Why a simple genetic algorithm can behave like gradient descent in very large models
Researchers show that a basic form of genetic algorithm can act like a noisy version of gradient descent when mutations are small. They study the elitist (1+M) genetic algorithm: start from one parent, make M Gaussian-perturbed offspring, and keep the best. In the small-mutation limit the algorithm’s average motion follows the loss gradient direction without ever calculating derivatives. The difference from exact gradient descent is an anisotropic Gaussian noise that slows progress in directions that are not aligned with the gradient.
To reach this view the authors expand the algorithm’s master equation for small mutation steps. That expansion gives a Fokker–Planck equation and an equivalent Langevin (stochastic differential) equation. The effective drift term points along the normalized gradient of the loss (this is called “clipped” gradient descent). The random part of the dynamics is Gaussian white noise with different sizes along and across the gradient. In plain terms: random mutation plus selection tends to move downhill, but with noise that blurs motion sideways.

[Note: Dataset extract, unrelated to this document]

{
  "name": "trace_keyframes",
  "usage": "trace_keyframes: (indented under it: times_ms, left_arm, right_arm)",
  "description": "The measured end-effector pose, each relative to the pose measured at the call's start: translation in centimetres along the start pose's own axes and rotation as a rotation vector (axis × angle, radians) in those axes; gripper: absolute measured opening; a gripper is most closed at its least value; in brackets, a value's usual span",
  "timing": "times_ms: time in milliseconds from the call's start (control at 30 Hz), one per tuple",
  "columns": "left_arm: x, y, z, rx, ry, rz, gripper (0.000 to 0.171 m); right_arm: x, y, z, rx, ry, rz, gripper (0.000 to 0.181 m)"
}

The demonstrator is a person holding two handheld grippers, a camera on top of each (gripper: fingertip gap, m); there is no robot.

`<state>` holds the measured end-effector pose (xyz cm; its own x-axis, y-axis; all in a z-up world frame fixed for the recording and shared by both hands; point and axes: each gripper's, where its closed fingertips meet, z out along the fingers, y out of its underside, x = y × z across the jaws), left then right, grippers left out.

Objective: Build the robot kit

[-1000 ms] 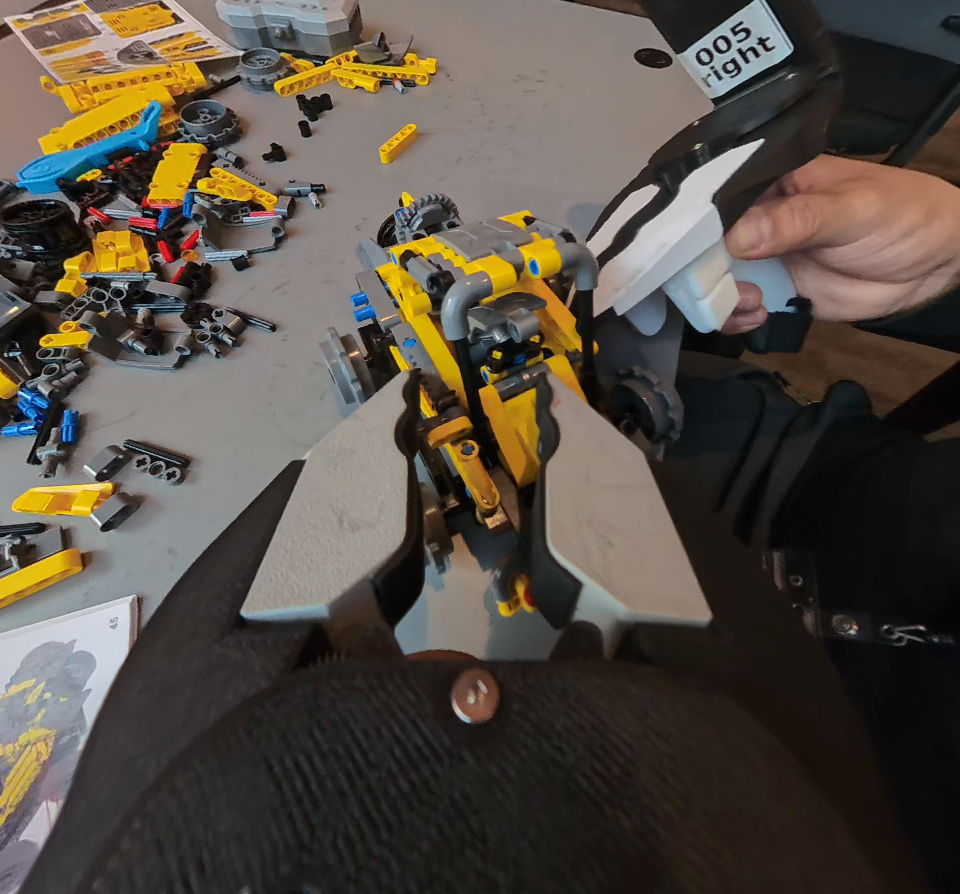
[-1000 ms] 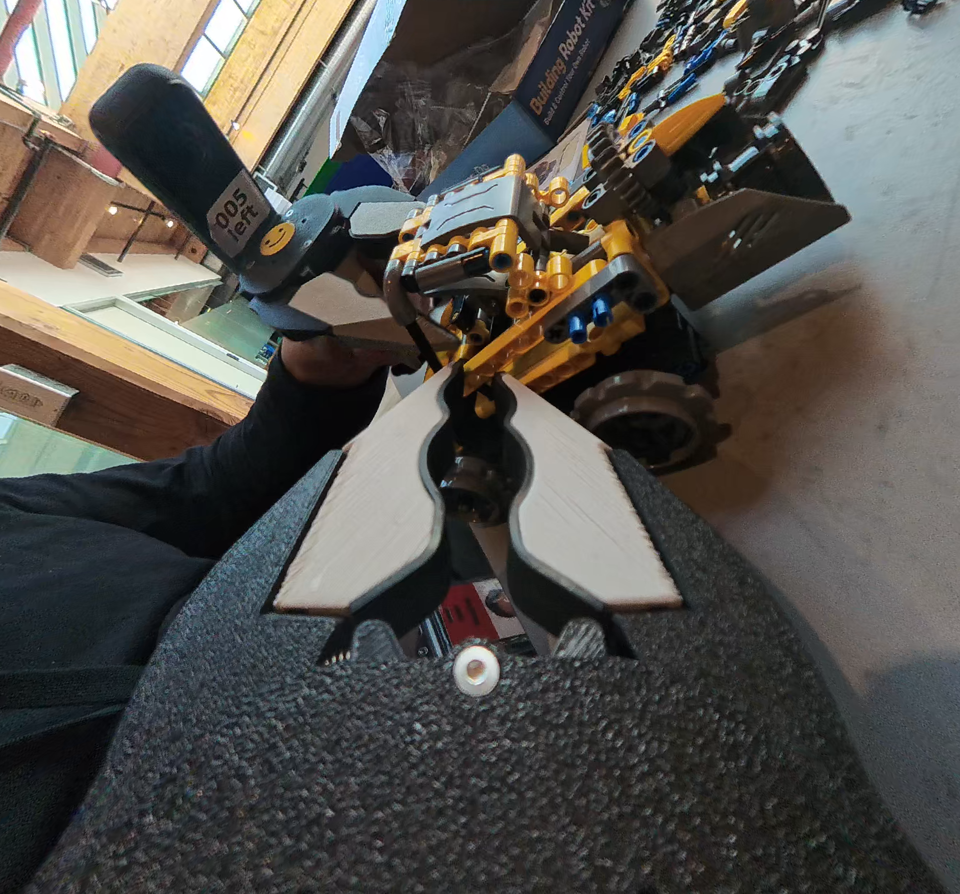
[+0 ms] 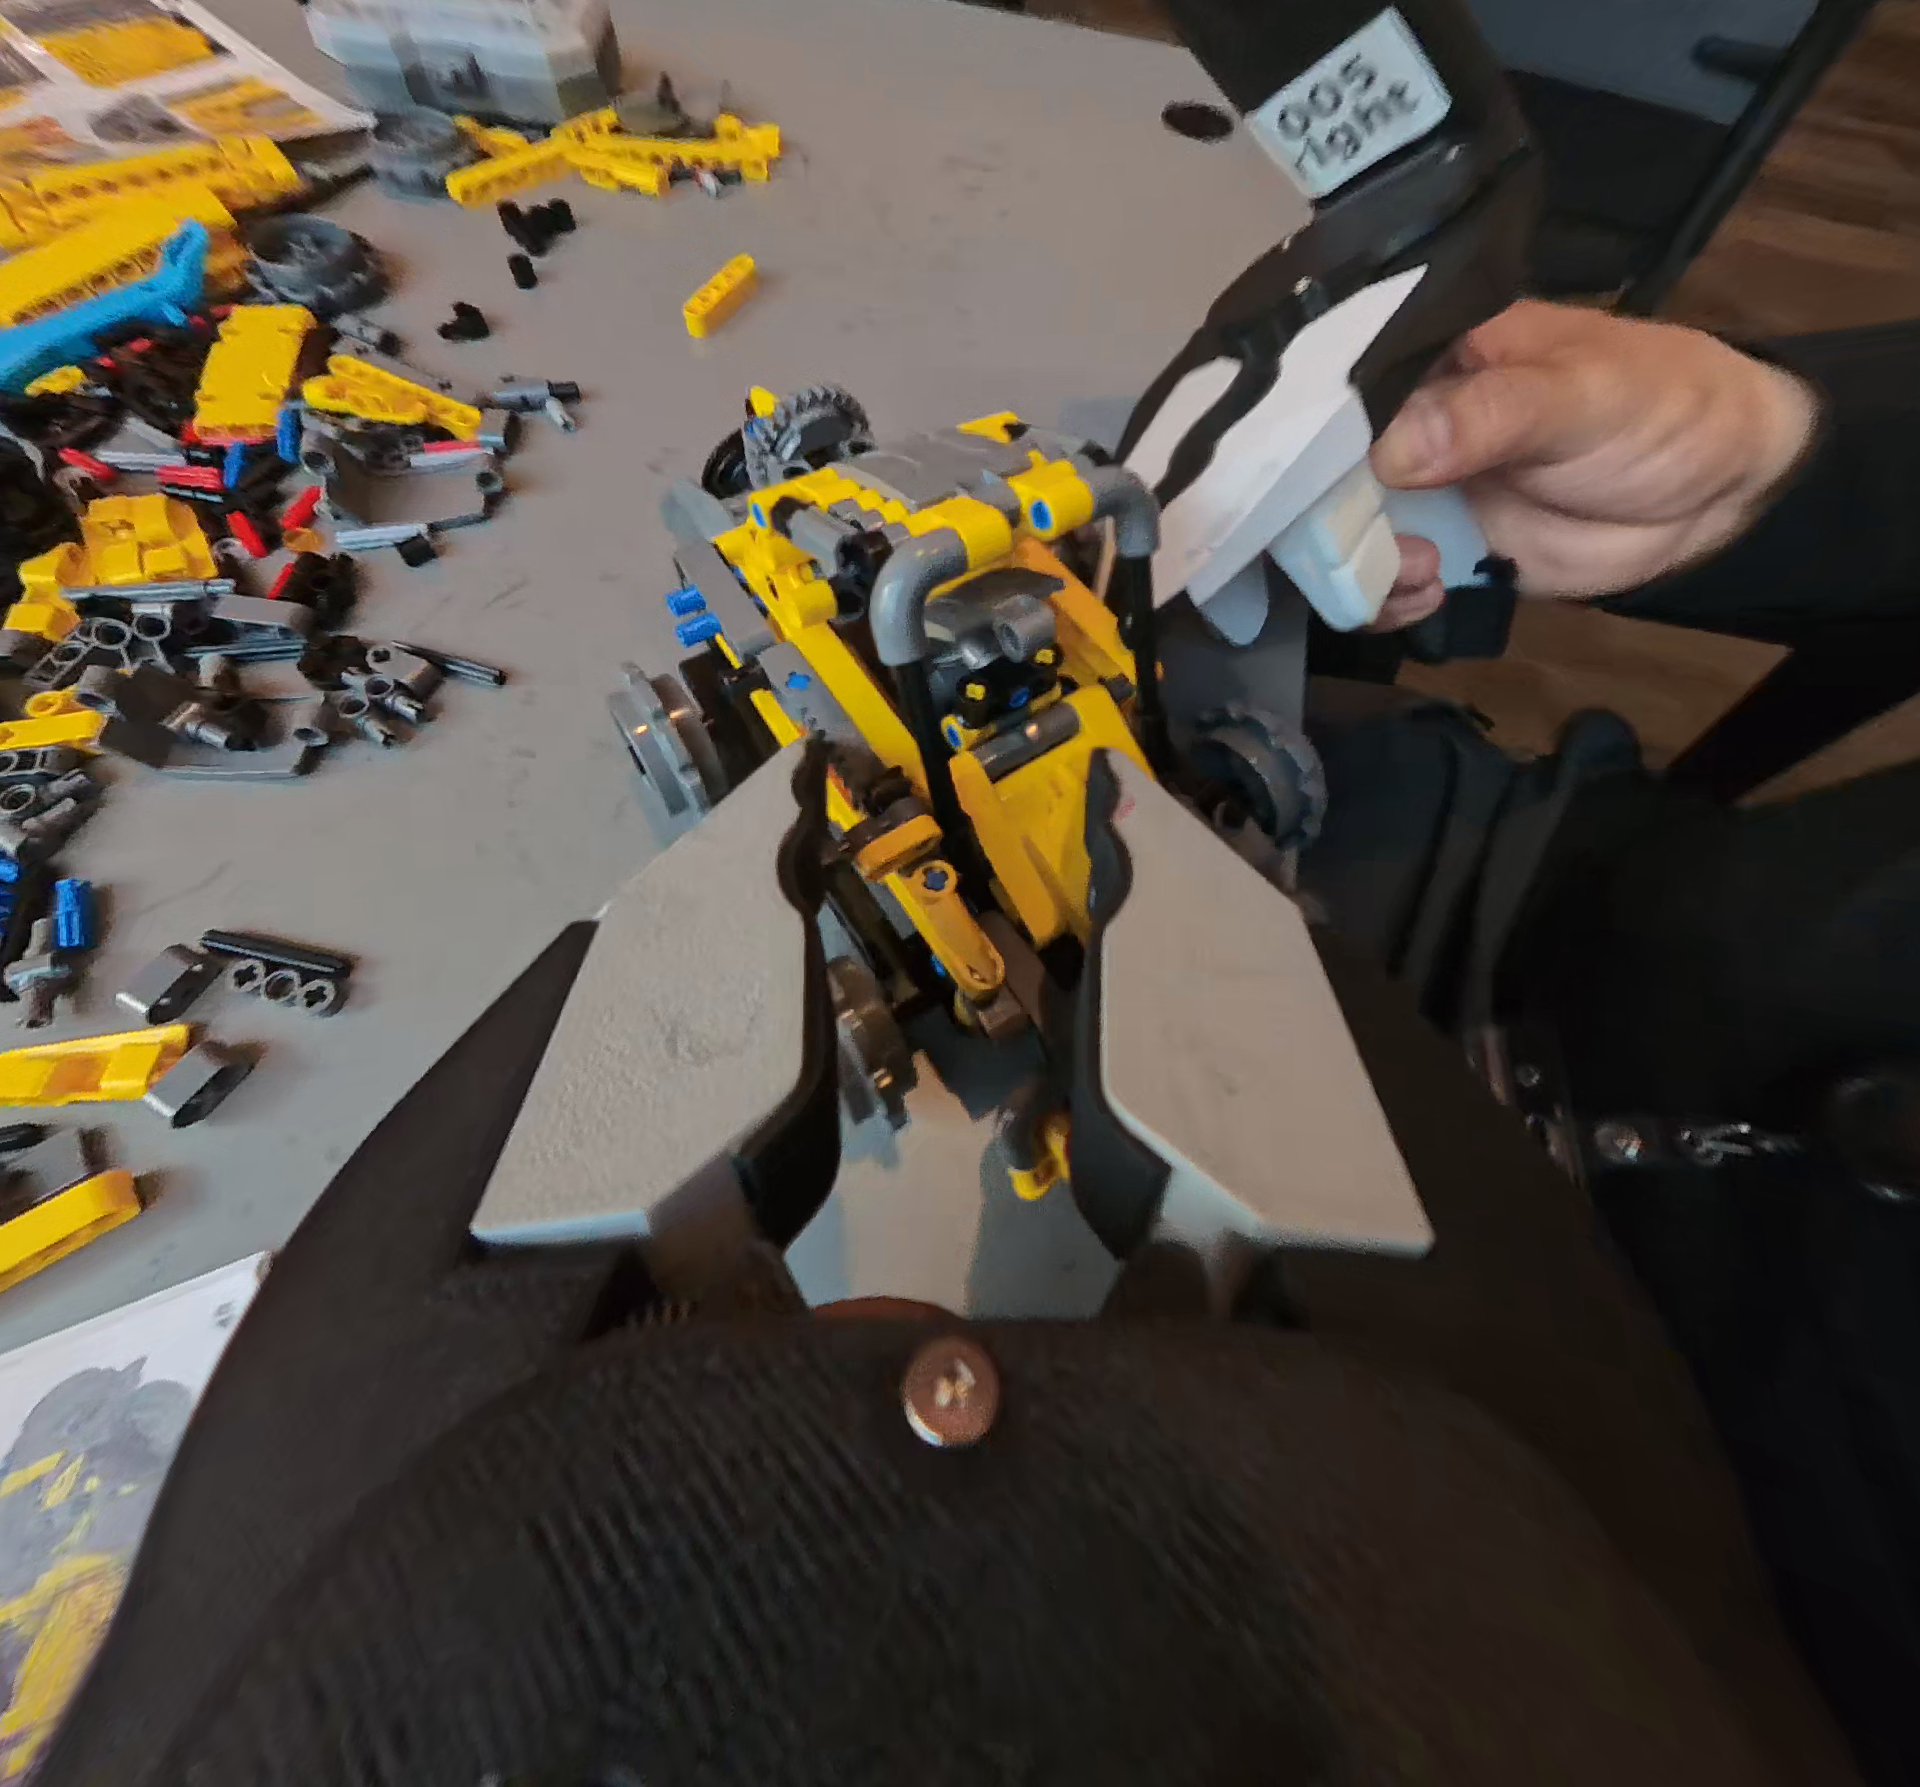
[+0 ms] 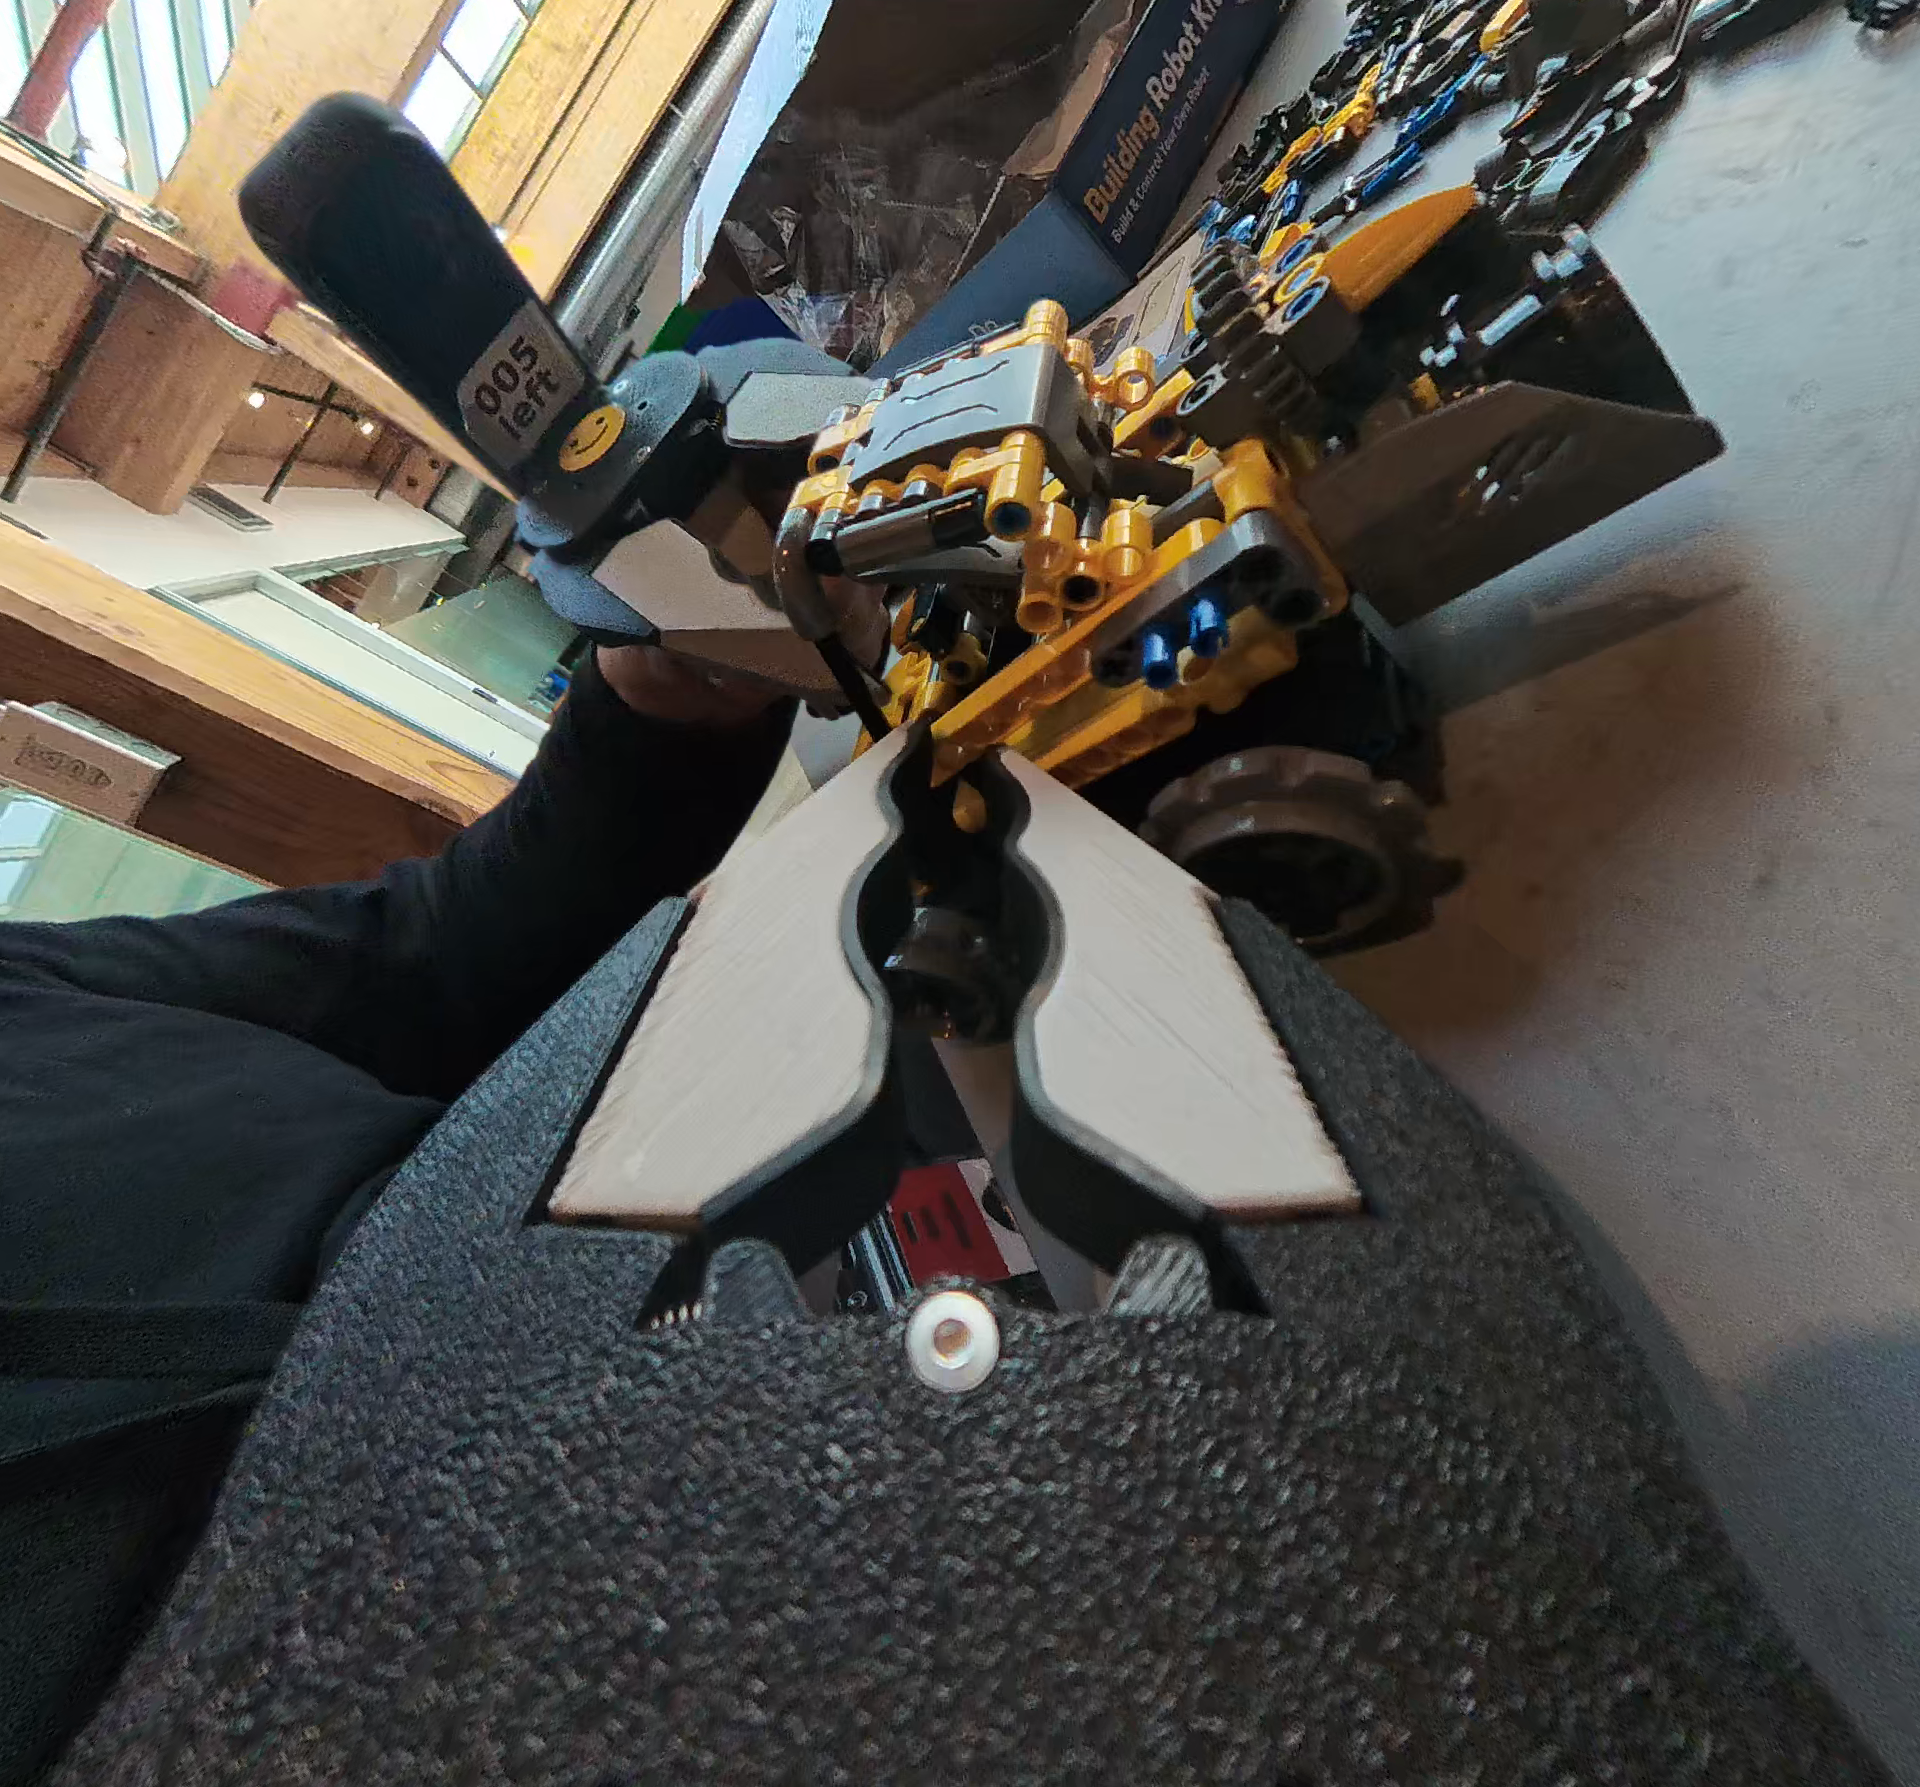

A key consequence is that the speed penalty from this noise does not necessarily grow with the total number of parameters. Instead it is controlled by the effective rank of the Hessian of the loss. The Hessian is the matrix of second derivatives that describes local curvature of the loss. If the Hessian’s spectrum falls off as a power law λk ∝ k^{-a}, the paper shows the effective rank grows like N^{1−a} for a<1, like log N for a=1, and does not grow with N for a>1. Many neural-network losses have a in the range 0.8–1.3, so the slowdown of the genetic algorithm can be much less severe than the simple 1/N scaling often assumed.
The authors also give a few other concrete results. Using more offspring M>1 speeds up progress per generation by about √(ln M) compared with hill climbing (M=1), but the cost per loss evaluation scales like √(ln M)/M, so in serial computation plain hill climbing can be more efficient. Averaging many independent runs makes the mean loss follow the noiseless clipped gradient-descent law. The small-mutation approximation breaks down when the gradient becomes comparable to the mutation scale times the largest Hessian eigenvalue, so the theory fails near critical points of the loss.